According to the AFL-CIO's Samuels, "We're seeing heavy pressure from the retail world, the chain drugstores, Wal-Mart, the retail federation, the nonunion building contractors and some of the low-wage employers like Tyson's, the ones who have spent twenty years trying to create a business climate that isn't friendly toward unions, and from the several-billion-dollar-industry of antiunion consultants." Wal-Mart, he says, is at the top of that list. "They're flying their forces into DC already." Wal-Mart sent a shot across the bow in October, when the company shuttered an auto shop in Quebec within days of the workers there voting to organize. "It will be very tight in the Senate," says one Democratic Congressional aide. "We're not kidding ourselves."

One of the many ironies here is that the Employee Free Choice Act already has majority support--the bill just needs to get a vote on the Senate floor. In 2007 the bill passed overwhelmingly in the House and garnered fifty-one votes in the Senate, but when Democrats failed to achieve a filibuster-proof majority, the business press was quick to assert that this put "a question mark" over labor law reform. The real question, says SEIU president Stern, is, "Are we willing to say if we can't get sixty votes we won't fight? We will lose as progressives if we concede that idea." Other union leaders worry privately that the bill can't be won intact, that the increased penalties for worker intimidation might face better odds on their own. Representative George Miller, chair of the House Education and Labor Committee, insists that it can. "We had the same opposition last year [2007], and the members understand the issue pretty clearly," he says. "You're either going to give the middle class the tools so they can hold on to their economic livelihood or you're not. It's a very important priority for me."

SEIU has committed 50 percent of its staff to a field campaign in support of Employee Free Choice and national healthcare and expects each local to commit 30 percent of its staff as well. Secretary-treasurer Anna Burger says the union will be in fourteen states with an ambitious "field, phone, air, town-hall-meeting press strategy.
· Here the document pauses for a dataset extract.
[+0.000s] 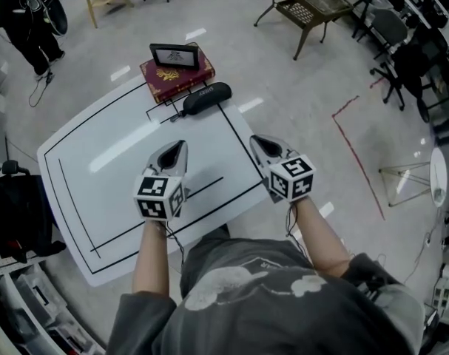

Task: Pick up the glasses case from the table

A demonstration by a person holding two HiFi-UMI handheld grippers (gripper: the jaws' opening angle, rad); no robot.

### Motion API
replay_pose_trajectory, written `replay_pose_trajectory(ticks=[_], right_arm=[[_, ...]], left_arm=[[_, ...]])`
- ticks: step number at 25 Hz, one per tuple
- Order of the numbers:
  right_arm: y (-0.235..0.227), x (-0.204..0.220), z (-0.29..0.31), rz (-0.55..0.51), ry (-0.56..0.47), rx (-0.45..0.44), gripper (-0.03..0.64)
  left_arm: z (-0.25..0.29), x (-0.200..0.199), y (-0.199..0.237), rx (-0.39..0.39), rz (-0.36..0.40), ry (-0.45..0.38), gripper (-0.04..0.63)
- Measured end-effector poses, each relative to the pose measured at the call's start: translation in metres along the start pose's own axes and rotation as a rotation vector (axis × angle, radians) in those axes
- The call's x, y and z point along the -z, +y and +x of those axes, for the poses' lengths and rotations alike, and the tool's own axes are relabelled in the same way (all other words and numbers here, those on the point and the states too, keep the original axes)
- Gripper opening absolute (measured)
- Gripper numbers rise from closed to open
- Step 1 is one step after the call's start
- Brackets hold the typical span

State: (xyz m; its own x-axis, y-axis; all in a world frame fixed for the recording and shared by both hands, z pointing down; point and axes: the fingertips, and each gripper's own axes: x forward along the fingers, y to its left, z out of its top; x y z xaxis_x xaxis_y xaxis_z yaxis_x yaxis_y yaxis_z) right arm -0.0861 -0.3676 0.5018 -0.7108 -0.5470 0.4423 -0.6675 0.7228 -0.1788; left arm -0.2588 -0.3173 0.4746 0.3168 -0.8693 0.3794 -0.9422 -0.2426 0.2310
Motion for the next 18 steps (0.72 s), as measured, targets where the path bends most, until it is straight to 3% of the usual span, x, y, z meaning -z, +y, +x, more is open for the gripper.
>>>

We're going to tie that to a Hill strategy as well so they never lose sight of us, and we never lose sight of them, until we get this done. And if they don't vote with us, they need to be clear about what's going to happen to them. People up for re-election should experience some of our ground operation now." Kenneth Zinn says the AFL-CIO will be active in eighteen states, continuing the record-breaking ground operation it put in place for the 2008 election. It is also raising $30 million for a media campaign. Altogether, says Bob Callahan of Change to Win, the two labor federations will have several thousand people on the ground full time to fight for the bill. "Labor has done an incredible job of staying focused on this as a top priority," says Mary Beth Maxwell, "and allies have really stepped up and realized this is more than just labor's fight."

As UC Santa Barbara labor historian Nelson Lichtenstein points out, the New Deal was not just a series of reforms that stabilized banking or stimulated the economy. "Those reforms," he says, "were backstopped by the organization of the working class, and those reforms continued for two generations." Any Obama-era reforms, he adds, "can and will dissipate" unless unions form an institutional bulwark against retreat.

Fred Feinstein, a former counsel to the NLRB during the Clinton years, was a Congressional aide in the late '70s, the last time Democrats, in control on Capitol Hill, made a full-court press to pass labor law reform. They failed to achieve cloture in the Senate by a single vote. Then, unions were more than twice their current size and less allied with progressive causes, and so it was easier to frame the battle as a parochial fight between big labor and big business. "Labor's decline helps recast that dynamic," he says. "This time around it isn't about two special interests; it's about economic recovery and restoring the middle class."